*PROBLEM TO SOLVE:* Please, without the pictures, restate every entry exactly.

━━━ RECORDS FOR THE TASK ━━━

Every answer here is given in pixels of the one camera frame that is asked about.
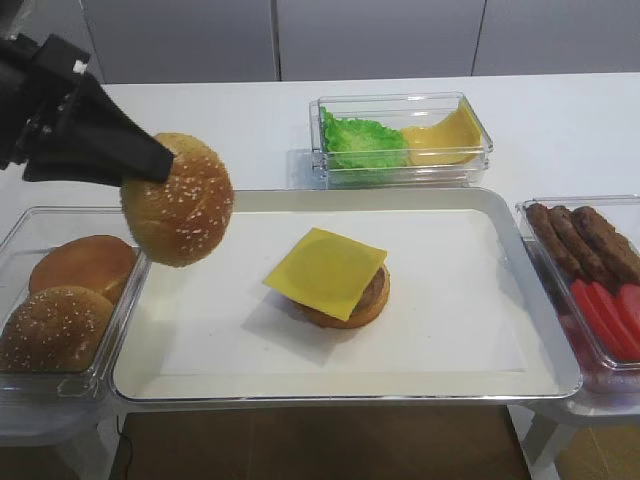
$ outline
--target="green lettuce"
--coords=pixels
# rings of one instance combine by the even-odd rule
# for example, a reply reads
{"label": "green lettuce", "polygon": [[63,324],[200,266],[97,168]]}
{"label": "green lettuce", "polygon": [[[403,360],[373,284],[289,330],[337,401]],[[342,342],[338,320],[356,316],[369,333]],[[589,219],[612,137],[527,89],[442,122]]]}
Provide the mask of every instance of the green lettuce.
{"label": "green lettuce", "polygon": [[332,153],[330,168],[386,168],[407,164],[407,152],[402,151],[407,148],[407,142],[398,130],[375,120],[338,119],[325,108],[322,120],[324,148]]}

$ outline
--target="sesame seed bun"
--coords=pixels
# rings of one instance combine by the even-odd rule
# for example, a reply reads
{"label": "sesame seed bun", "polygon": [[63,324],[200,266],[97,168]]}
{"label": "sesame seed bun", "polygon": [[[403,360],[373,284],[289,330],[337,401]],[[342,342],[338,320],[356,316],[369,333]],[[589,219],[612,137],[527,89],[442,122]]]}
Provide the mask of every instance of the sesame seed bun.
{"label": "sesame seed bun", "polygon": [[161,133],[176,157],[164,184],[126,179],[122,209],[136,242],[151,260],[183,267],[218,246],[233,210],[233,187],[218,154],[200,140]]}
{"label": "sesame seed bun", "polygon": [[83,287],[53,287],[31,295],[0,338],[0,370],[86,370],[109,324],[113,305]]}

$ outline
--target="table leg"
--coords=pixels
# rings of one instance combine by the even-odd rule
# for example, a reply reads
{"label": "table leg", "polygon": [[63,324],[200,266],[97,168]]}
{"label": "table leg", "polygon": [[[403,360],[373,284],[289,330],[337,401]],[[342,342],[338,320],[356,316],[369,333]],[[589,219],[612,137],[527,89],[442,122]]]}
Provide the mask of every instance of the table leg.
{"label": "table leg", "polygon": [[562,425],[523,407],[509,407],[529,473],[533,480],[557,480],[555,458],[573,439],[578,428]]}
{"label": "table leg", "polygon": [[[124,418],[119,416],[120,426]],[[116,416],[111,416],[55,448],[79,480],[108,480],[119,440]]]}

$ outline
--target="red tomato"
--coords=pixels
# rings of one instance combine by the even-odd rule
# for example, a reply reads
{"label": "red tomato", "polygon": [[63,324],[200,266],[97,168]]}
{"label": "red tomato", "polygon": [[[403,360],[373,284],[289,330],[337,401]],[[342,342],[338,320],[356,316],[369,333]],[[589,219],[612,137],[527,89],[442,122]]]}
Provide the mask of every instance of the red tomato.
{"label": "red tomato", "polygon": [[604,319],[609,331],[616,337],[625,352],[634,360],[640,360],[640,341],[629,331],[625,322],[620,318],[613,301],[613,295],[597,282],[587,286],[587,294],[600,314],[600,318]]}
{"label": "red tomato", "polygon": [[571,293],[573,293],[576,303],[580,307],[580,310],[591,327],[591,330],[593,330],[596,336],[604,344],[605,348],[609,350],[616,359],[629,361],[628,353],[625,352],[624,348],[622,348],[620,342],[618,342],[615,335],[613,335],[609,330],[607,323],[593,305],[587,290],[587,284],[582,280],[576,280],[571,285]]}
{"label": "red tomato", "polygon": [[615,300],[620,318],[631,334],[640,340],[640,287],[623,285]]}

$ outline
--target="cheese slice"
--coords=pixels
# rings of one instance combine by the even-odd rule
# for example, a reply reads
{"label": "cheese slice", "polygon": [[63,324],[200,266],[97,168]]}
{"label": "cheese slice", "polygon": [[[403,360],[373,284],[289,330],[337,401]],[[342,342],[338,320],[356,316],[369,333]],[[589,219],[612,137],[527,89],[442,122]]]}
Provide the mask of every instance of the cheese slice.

━━━

*THE COMPLETED TASK:*
Every answer here is given in pixels of the one camera frame that is asked about.
$ outline
--target="green lettuce"
--coords=pixels
# rings of one instance combine by the even-odd rule
# for example, a reply reads
{"label": "green lettuce", "polygon": [[63,324],[200,266],[97,168]]}
{"label": "green lettuce", "polygon": [[[403,360],[373,284],[289,330],[337,401]],[[342,342],[338,320],[356,316],[369,333]],[[589,219],[612,137],[527,89],[442,122]]]}
Provide the mask of every instance of the green lettuce.
{"label": "green lettuce", "polygon": [[332,153],[330,168],[386,168],[407,164],[407,152],[402,151],[407,148],[407,142],[398,130],[375,120],[338,119],[325,108],[322,120],[324,148]]}

$ outline
--target="sesame seed bun"
--coords=pixels
# rings of one instance combine by the even-odd rule
# for example, a reply reads
{"label": "sesame seed bun", "polygon": [[63,324],[200,266],[97,168]]}
{"label": "sesame seed bun", "polygon": [[[403,360],[373,284],[289,330],[337,401]],[[342,342],[338,320],[356,316],[369,333]],[[589,219],[612,137],[527,89],[442,122]]]}
Provide the mask of every instance of the sesame seed bun.
{"label": "sesame seed bun", "polygon": [[161,133],[176,157],[164,184],[126,179],[122,209],[136,242],[151,260],[183,267],[218,246],[233,210],[233,187],[218,154],[200,140]]}
{"label": "sesame seed bun", "polygon": [[83,287],[53,287],[31,295],[0,338],[0,370],[86,370],[109,324],[113,305]]}

$ outline
--target="table leg"
--coords=pixels
# rings of one instance combine by the even-odd rule
# for example, a reply reads
{"label": "table leg", "polygon": [[63,324],[200,266],[97,168]]}
{"label": "table leg", "polygon": [[[403,360],[373,284],[289,330],[337,401]],[[342,342],[338,320],[356,316],[369,333]],[[589,219],[612,137],[527,89],[442,122]]]}
Provide the mask of every instance of the table leg.
{"label": "table leg", "polygon": [[562,425],[523,407],[509,407],[529,473],[533,480],[557,480],[555,458],[573,439],[578,428]]}
{"label": "table leg", "polygon": [[[124,418],[119,416],[120,426]],[[116,416],[111,416],[55,448],[79,480],[108,480],[119,440]]]}

$ outline
--target="red tomato"
--coords=pixels
# rings of one instance combine by the even-odd rule
# for example, a reply reads
{"label": "red tomato", "polygon": [[63,324],[200,266],[97,168]]}
{"label": "red tomato", "polygon": [[[403,360],[373,284],[289,330],[337,401]],[[342,342],[338,320],[356,316],[369,333]],[[589,219],[612,137],[527,89],[442,122]]]}
Provide the mask of every instance of the red tomato.
{"label": "red tomato", "polygon": [[604,319],[609,331],[616,337],[625,352],[634,360],[640,360],[640,341],[629,331],[625,322],[620,318],[613,301],[613,295],[597,282],[587,286],[587,294],[600,314],[600,318]]}
{"label": "red tomato", "polygon": [[571,293],[573,293],[576,303],[580,307],[580,310],[591,327],[591,330],[593,330],[596,336],[604,344],[605,348],[609,350],[616,359],[629,361],[628,353],[625,352],[624,348],[622,348],[620,342],[618,342],[615,335],[613,335],[609,330],[607,323],[593,305],[587,290],[587,284],[582,280],[576,280],[571,285]]}
{"label": "red tomato", "polygon": [[615,300],[620,318],[631,334],[640,340],[640,287],[623,285]]}

$ outline
--target="cheese slice"
--coords=pixels
# rings of one instance combine by the even-odd rule
# for example, a reply reads
{"label": "cheese slice", "polygon": [[63,324],[200,266],[97,168]]}
{"label": "cheese slice", "polygon": [[[403,360],[373,284],[289,330],[337,401]],[[342,342],[338,320],[356,316],[369,333]],[[589,219],[612,137],[527,89],[442,122]]]}
Provide the mask of every instance of the cheese slice.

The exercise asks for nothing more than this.